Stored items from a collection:
>>>
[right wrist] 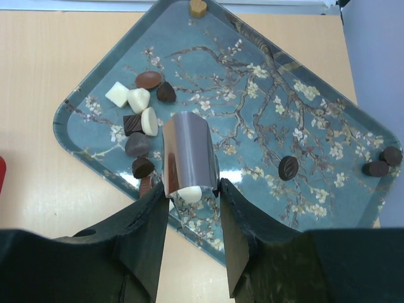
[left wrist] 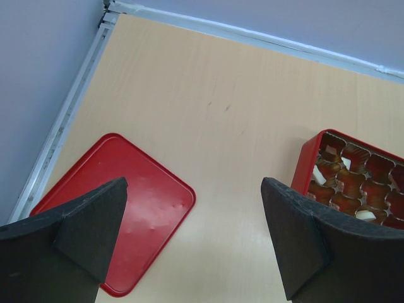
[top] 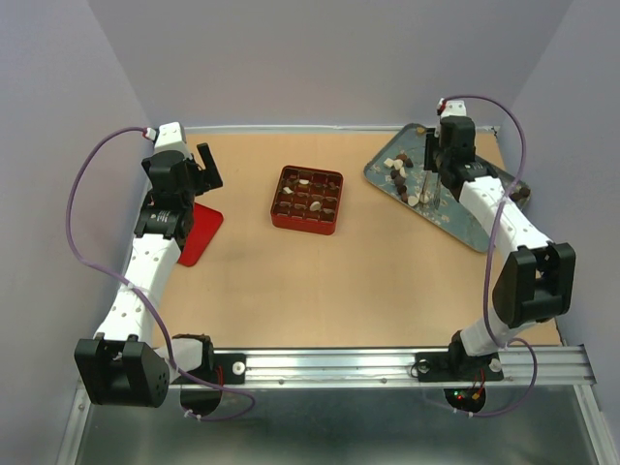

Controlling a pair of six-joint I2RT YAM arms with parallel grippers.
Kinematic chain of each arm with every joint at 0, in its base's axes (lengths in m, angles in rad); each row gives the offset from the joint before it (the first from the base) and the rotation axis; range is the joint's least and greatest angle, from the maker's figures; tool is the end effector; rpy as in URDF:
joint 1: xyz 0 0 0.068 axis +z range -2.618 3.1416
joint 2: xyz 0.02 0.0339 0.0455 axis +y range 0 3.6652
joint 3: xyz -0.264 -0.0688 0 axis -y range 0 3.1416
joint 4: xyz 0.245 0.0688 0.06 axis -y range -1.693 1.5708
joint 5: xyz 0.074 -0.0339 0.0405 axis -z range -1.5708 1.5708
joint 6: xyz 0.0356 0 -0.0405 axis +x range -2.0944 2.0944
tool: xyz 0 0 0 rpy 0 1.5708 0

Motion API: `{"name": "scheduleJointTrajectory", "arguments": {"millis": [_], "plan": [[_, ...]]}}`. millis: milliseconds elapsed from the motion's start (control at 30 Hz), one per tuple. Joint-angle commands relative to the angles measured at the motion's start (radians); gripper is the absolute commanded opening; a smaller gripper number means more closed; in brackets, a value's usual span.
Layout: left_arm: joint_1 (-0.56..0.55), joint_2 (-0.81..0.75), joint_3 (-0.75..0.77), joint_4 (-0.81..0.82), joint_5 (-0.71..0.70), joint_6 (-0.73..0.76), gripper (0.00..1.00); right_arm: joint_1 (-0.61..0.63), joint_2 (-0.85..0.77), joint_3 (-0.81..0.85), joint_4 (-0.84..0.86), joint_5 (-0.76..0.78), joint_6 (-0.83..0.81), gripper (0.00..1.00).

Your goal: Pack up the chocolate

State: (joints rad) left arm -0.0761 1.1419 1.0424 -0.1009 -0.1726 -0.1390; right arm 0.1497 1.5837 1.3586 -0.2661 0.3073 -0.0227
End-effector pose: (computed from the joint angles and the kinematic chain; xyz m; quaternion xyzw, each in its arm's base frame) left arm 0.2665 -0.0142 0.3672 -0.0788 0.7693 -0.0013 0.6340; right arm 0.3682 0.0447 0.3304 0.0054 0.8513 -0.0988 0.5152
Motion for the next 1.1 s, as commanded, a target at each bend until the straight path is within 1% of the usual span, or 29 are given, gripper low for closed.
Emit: {"name": "scheduleJointTrajectory", "arguments": {"millis": [0, 533, 767, 833, 1067], "plan": [[0.007, -0.010, 0.001, 0.044, -0.004, 0.004, 0.99, -0.012, 0.012, 0.016, 0.096, -0.027, -0.020, 0.42], [0.007, -0.001, 0.002, 0.043, -0.008, 0.007, 0.99, -0.029, 0.065, 0.027, 0.195, -0.097, -0.016, 0.41], [0.007, -0.001, 0.001, 0.043, -0.011, 0.007, 0.99, -0.029, 0.068, 0.030, 0.243, -0.102, -0.013, 0.40], [0.009, 0.001, 0.001, 0.043, -0.011, 0.009, 0.99, -0.030, 0.071, 0.027, 0.257, -0.100, -0.013, 0.38], [0.009, -0.001, 0.001, 0.041, -0.011, 0.007, 0.99, -0.030, 0.079, -0.006, 0.315, -0.097, -0.014, 0.38]]}}
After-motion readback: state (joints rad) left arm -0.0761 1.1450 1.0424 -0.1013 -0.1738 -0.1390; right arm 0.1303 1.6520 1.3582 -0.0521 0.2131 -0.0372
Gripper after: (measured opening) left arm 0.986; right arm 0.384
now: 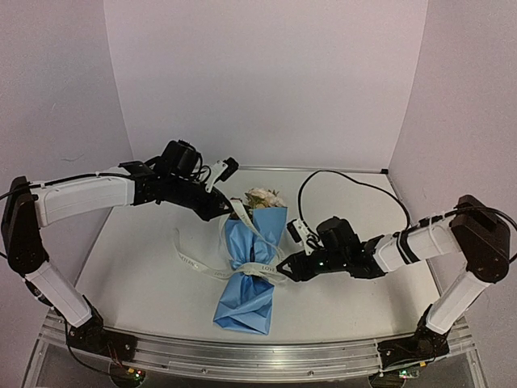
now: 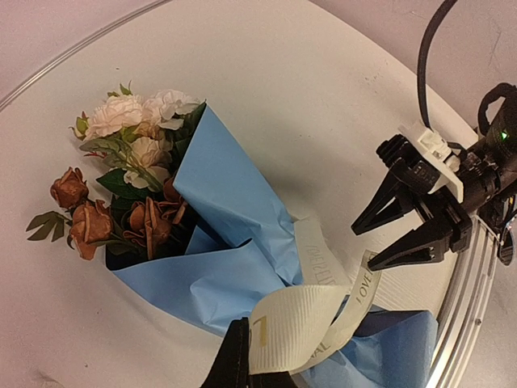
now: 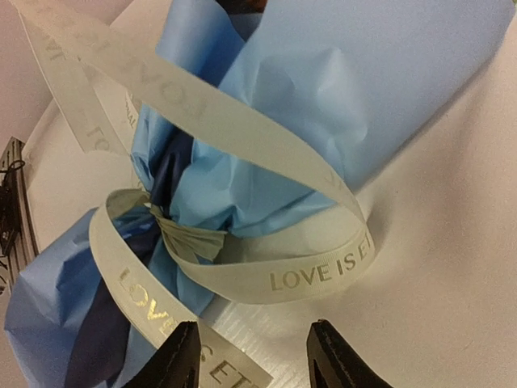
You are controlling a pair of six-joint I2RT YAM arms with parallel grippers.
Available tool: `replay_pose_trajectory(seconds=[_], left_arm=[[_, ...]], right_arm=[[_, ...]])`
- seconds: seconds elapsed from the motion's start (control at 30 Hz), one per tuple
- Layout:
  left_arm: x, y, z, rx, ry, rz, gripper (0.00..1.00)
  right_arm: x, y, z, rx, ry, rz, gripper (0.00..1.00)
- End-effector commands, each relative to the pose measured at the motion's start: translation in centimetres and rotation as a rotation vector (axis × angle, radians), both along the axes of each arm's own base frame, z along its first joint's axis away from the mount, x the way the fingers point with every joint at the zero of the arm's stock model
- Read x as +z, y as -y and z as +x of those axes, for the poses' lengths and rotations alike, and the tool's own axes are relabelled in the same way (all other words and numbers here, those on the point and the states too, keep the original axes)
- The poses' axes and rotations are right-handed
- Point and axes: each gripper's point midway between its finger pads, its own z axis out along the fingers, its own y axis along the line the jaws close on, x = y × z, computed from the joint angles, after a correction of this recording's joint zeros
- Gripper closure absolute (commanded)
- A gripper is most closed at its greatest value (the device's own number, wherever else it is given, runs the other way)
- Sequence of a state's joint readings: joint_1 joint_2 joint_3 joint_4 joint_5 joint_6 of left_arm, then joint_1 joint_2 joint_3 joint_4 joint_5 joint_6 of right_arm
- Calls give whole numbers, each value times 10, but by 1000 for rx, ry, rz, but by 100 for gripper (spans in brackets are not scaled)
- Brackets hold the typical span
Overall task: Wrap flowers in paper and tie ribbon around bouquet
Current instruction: Cross the half-tied ribbon over the folded bouquet.
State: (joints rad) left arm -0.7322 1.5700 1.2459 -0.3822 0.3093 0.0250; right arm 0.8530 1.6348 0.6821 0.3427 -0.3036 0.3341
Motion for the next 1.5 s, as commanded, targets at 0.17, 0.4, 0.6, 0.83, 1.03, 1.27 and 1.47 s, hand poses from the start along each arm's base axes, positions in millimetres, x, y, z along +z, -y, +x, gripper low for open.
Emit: replay_pose_trajectory(seconds=[0.17, 0.4, 0.6, 0.83, 1.03, 1.27, 1.47], left_arm=[[34, -1, 3, 4, 54, -21, 100], [31, -3, 1, 5, 47, -16, 100], [32, -4, 0, 5, 46, -16, 100], [33, -4, -3, -3, 38, -19, 100], [34, -5, -6, -6, 24, -19, 100], [22, -7, -27, -49, -110, 12, 100], [9, -7, -65, -108, -345, -5, 100]], right_arm=[[16, 5, -16, -19, 47, 34, 51], [13, 5, -20, -29, 23, 31, 49], [0, 2, -21, -34, -1, 8, 53], [-7, 2, -22, -47, -5, -12, 58], [-9, -3, -21, -58, -33, -3, 79], [26, 7, -18, -64, 20, -49, 100], [63, 7, -14, -8, 46, -164, 100]])
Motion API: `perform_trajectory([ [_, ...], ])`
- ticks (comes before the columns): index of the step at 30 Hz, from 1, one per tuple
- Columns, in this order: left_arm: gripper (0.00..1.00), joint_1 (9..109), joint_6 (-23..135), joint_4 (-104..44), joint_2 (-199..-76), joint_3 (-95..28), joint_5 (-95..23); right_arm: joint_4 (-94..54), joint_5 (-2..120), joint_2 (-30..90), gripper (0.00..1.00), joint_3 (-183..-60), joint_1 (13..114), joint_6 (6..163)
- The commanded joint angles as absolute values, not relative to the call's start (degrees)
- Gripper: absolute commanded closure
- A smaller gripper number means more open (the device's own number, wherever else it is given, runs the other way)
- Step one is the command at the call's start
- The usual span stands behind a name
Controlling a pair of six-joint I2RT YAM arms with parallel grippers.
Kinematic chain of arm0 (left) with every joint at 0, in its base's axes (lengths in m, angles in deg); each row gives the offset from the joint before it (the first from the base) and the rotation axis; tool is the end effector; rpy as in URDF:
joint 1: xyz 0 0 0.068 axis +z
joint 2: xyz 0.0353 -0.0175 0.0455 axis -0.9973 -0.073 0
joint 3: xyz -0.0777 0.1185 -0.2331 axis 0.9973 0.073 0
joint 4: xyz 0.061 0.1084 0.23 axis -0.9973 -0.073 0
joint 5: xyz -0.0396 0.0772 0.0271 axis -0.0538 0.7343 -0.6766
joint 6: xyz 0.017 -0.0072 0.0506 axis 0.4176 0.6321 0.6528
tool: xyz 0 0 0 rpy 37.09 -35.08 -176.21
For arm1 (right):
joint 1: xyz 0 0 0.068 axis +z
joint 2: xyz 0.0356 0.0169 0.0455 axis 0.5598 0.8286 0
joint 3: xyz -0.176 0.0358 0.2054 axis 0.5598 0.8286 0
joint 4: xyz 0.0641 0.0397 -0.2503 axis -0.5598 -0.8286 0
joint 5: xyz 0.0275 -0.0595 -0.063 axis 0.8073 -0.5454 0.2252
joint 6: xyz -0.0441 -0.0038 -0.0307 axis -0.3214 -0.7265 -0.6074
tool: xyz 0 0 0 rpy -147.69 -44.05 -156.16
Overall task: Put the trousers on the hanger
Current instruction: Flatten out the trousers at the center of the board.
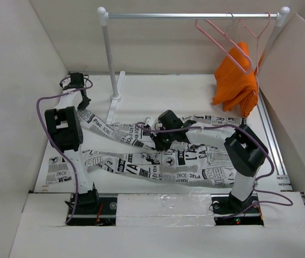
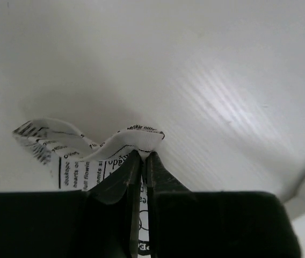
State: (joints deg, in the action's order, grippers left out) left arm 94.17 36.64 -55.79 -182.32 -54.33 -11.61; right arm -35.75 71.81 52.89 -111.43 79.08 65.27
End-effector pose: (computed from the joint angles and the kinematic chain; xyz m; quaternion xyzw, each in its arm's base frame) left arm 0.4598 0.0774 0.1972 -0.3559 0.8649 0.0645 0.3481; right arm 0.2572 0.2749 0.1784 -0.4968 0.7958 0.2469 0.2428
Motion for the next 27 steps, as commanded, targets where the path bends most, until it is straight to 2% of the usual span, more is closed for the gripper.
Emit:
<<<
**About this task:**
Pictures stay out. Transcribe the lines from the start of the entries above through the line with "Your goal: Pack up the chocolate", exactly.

**Answer box:**
[right wrist] 
[left wrist] 
[top] 

Controlling a pair of six-joint I2RT YAM arms with parallel grippers.
Kinematic chain of each arm with every joint at 0, in its base's axes (lengths in m, angles in rad); each row gives the offset from the joint before it (the first from the base) and the rotation axis; range is the joint's least and greatest angle, from the maker's figures; tool is the end effector; rpy as in URDF:
joint 1: xyz 0 0 0.068 axis +z range -2.618 3.1416
joint 2: xyz 0.02 0.0339 0.0455 axis +y range 0 3.6652
joint 3: xyz -0.264 -0.0688 0 axis -y range 0 3.1416
joint 4: xyz 0.245 0.0688 0.06 axis -y range -1.693 1.5708
joint 5: xyz 0.074 -0.0339 0.0405 axis -z range -1.5708 1.5708
joint 6: xyz 0.0356 0 -0.0405 axis +x range -2.0944 2.0944
tool: xyz 0 0 0 rpy 0 1.5708 0

Motion API: `{"name": "scheduleJointTrajectory", "arguments": {"millis": [_], "plan": [[_, ...]]}}`. millis: milliseconds elapsed from the motion's start (control at 30 Hz), one per tuple. Joint-angle commands relative to the angles measured at the motion's start (radians); gripper is the absolute commanded opening; a smaller gripper number means more closed; in brackets, a value's usual span.
Layout: left_arm: joint_1 (-0.56..0.55), joint_2 (-0.81..0.75), joint_3 (-0.75..0.77), joint_4 (-0.81..0.82), joint_5 (-0.71..0.70), joint_6 (-0.73..0.76), gripper (0.00..1.00); right_arm: joint_1 (-0.61..0.63), joint_2 (-0.85..0.77), joint_3 (-0.81..0.85), joint_4 (-0.84..0.86), joint_5 (-0.76..0.78), joint_6 (-0.83..0.81), gripper (0.00..1.00).

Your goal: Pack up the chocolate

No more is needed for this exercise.